WHAT TO WORK ON - Could you repeat all of the entries word for word, minus any pictures?
# # # #
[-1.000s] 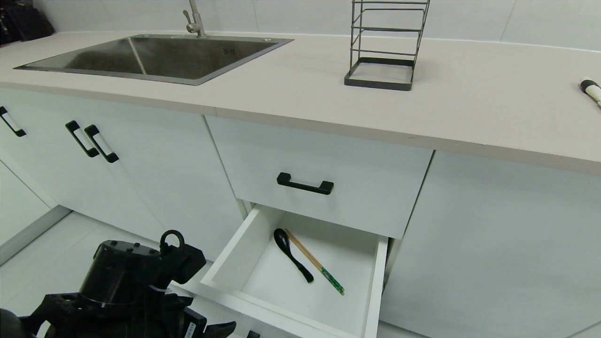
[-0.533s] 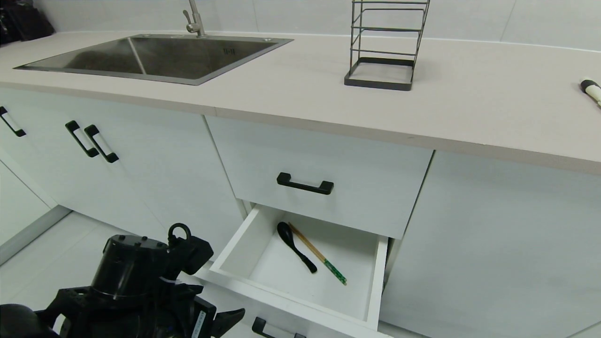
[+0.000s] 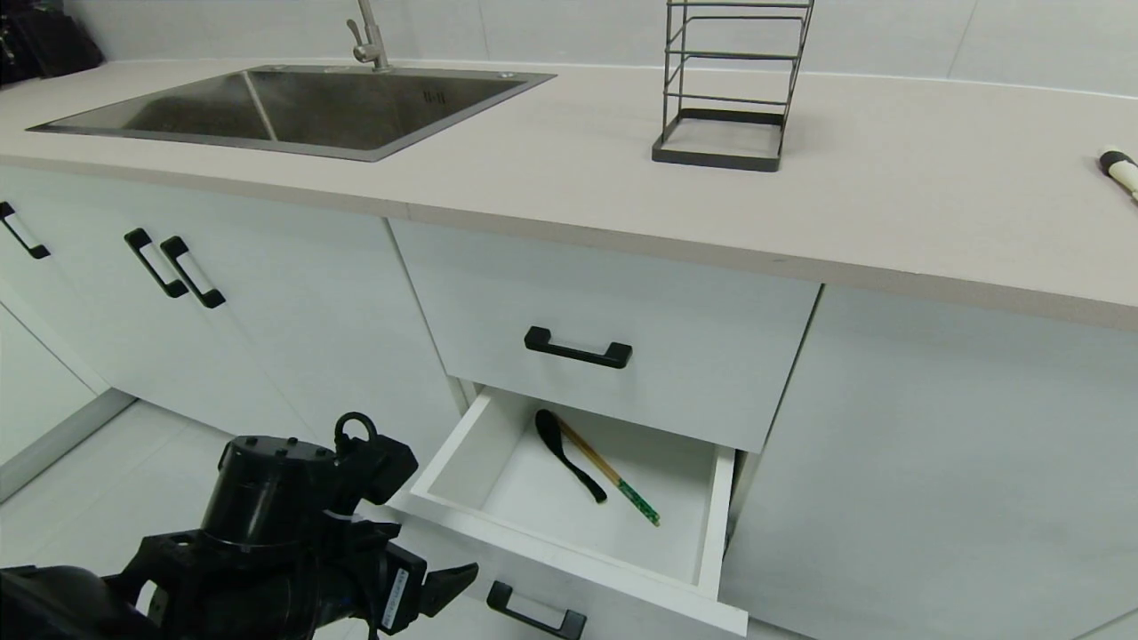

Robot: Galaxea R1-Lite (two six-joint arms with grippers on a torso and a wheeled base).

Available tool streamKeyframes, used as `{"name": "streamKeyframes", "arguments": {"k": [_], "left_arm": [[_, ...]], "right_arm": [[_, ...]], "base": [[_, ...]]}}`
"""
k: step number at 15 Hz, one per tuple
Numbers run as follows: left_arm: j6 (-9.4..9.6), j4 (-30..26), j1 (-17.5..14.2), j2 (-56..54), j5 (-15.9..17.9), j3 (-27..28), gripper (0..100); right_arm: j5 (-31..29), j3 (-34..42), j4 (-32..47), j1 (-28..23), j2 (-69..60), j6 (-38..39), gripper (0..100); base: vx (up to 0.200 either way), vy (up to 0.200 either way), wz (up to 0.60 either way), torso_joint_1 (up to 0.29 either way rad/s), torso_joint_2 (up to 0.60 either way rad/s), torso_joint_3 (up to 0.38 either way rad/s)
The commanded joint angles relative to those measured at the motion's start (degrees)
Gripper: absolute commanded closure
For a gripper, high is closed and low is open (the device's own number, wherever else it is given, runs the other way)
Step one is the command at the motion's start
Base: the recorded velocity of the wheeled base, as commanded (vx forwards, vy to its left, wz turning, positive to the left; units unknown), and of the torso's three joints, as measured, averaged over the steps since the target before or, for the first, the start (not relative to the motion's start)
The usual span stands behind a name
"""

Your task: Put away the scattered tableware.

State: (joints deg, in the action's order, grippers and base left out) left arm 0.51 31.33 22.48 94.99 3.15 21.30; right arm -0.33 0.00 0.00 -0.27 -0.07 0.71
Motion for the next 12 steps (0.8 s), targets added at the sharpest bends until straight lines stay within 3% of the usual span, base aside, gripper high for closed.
{"name": "streamKeyframes", "arguments": {"k": [1, 12], "left_arm": [[0.02, 2.2, 0.0, 2.7, 0.2, 0.0, 0], [0.10, 6.6, 0.1, 6.9, 1.3, 2.7, 0]], "right_arm": [[0.0, 0.0, 0.0, 0.0, 0.1, 0.0, 0], [0.0, 0.0, 0.0, 0.0, 0.1, 0.0, 0]], "base": [[0.000, 0.000, 0.00, 0.000, 0.00, 0.000], [0.000, 0.000, 0.00, 0.000, 0.00, 0.000]]}}
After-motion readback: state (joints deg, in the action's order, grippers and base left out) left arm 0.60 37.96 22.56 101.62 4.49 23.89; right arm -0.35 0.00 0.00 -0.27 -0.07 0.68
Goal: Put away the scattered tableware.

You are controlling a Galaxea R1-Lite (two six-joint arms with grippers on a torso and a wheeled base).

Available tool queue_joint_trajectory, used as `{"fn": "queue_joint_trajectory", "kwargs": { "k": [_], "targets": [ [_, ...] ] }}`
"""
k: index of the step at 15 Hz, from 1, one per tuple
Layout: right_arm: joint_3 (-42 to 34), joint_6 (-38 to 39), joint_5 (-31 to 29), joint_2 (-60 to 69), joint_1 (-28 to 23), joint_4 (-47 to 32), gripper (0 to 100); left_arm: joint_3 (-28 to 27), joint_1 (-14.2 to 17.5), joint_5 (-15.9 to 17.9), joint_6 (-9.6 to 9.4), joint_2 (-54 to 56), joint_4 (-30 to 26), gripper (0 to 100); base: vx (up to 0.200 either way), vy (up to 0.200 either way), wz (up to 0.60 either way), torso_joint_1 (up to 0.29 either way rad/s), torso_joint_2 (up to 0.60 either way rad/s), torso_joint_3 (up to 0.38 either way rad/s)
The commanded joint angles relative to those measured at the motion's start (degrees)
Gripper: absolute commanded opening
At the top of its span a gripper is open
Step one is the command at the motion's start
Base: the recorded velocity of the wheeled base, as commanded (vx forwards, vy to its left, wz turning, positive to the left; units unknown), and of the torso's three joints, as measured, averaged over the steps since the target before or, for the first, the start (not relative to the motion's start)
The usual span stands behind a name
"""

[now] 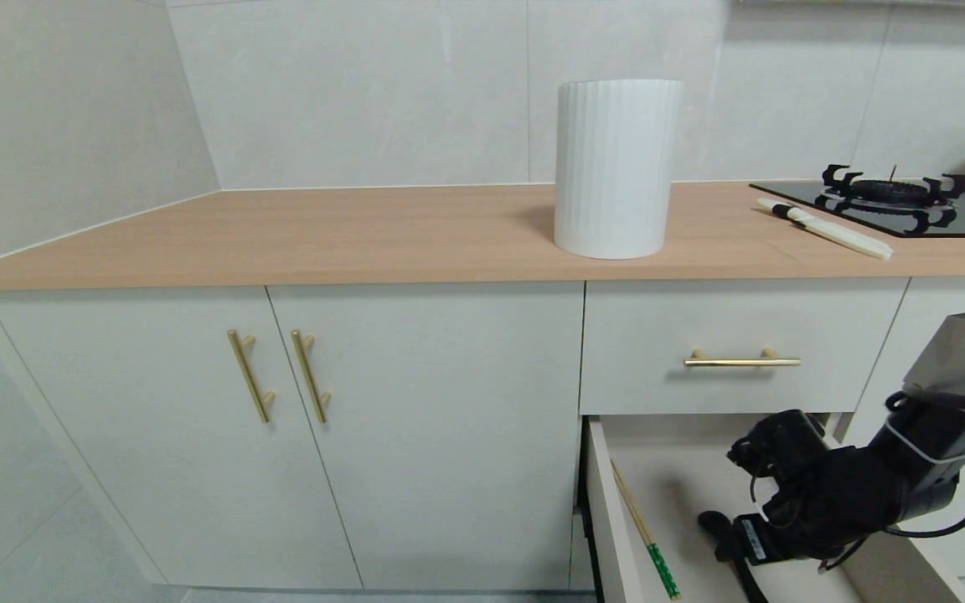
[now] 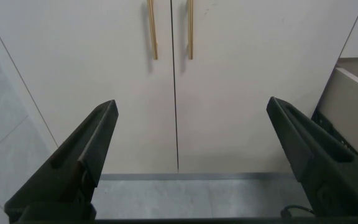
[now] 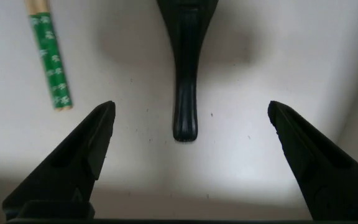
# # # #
THE COMPLETED TASK -
[-1.000s] 
[-0.533s] 
[+0.000s] 

Robot: Galaxea R1-Lite (two six-joint arms with grippers on a torso and a wheeled base).

Available tool streamKeyframes, used as `{"name": "streamKeyframes", "arguments": {"k": [_], "left_arm": [[_, ...]], "right_arm": [[_, ...]], "base": [[_, ...]]}}`
"""
k: step number at 15 Hz, one per tuple
Numbers run as follows: left_arm: j6 (-9.4..9.6), j4 (-30..26), j1 (-17.5..14.2), j2 (-56..54), j5 (-15.9..17.9), j3 (-27..28), gripper (0..100); right_arm: j5 (-31..29), j3 (-34..42), j4 (-32..47), j1 (-28..23), j2 (-69..60), j6 (-38..39), gripper (0..100); base: vx (up to 0.200 either way), vy (up to 0.200 either way), wz (up to 0.60 either way), torso_joint_1 (up to 0.29 either way rad/s), torso_joint_2 (up to 0.60 either way rad/s), torso_joint_3 (up to 0.38 either way rad/s)
The commanded joint angles relative to those measured at the motion's start (degrees)
Gripper: absolute commanded closure
For a gripper, high is closed and low is open (the device's own number, wherever else it is given, runs the other way)
Step one is the command at the motion's start
Base: the recorded velocity of the wheeled base, as commanded (vx forwards, vy to its left, wz turning, positive to the left; units unknown), and of the torso's three joints, as measured, averaged over the steps since the target before or, for the first, the start (not relative to the motion's start)
The usual span stands behind a name
"""

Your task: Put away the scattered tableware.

State: (joints deg, in the action's order, grippers and base left out) left arm 0.51 31.33 22.48 94.99 3.15 21.30; right arm -0.33 0.00 0.00 -0.27 -0.07 0.71
Motion for the next 12 steps (0.8 s), targets added at the sharpest bends until straight lines stay within 3% of the usual span, base aside, gripper high for closed.
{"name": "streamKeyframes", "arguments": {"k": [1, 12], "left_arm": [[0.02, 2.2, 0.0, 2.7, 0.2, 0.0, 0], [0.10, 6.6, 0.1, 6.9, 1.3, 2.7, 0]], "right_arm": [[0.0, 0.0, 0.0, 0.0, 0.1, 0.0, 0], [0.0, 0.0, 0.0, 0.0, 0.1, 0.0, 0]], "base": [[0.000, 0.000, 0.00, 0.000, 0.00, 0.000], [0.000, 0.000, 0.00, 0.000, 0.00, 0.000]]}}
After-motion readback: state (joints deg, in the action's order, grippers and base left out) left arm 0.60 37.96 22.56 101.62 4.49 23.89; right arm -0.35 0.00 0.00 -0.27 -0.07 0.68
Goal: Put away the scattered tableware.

You are controlling a Galaxea R1-Lite (two six-joint arms with grippers on a torso and a wheeled base).

Available tool queue_joint_trajectory, used as `{"fn": "queue_joint_trajectory", "kwargs": { "k": [_], "targets": [ [_, ...] ] }}`
"""
k: index of the step at 15 Hz, from 1, one per tuple
Layout: right_arm: joint_3 (-42 to 34), joint_6 (-38 to 39), joint_5 (-31 to 29), joint_2 (-60 to 69), joint_1 (-28 to 23), joint_4 (-47 to 32), gripper (0 to 100); left_arm: joint_3 (-28 to 27), joint_1 (-14.2 to 17.5), joint_5 (-15.9 to 17.9), joint_6 (-9.6 to 9.4), joint_2 (-54 to 56), joint_4 (-30 to 26), gripper (0 to 100); base: vx (up to 0.200 either way), vy (up to 0.200 either way), wz (up to 0.60 either way), torso_joint_1 (up to 0.29 either way rad/s), torso_joint_2 (up to 0.60 either way rad/s), torso_joint_3 (up to 0.38 either way rad/s)
The commanded joint angles relative to those measured at the motion's start (degrees)
Gripper: absolute commanded opening
At the top of its span a gripper is open
Step one is the command at the motion's start
Base: the recorded velocity of the wheeled base, as commanded (vx forwards, vy to its left, wz turning, positive to the left; units unknown), and of the torso's three joints, as measured, averaged over the steps since the target before or, for the first, the start (not relative to the motion's start)
The usual span stands behind a name
"""

[now] 
[now] 
[now] 

This exercise requires nothing further.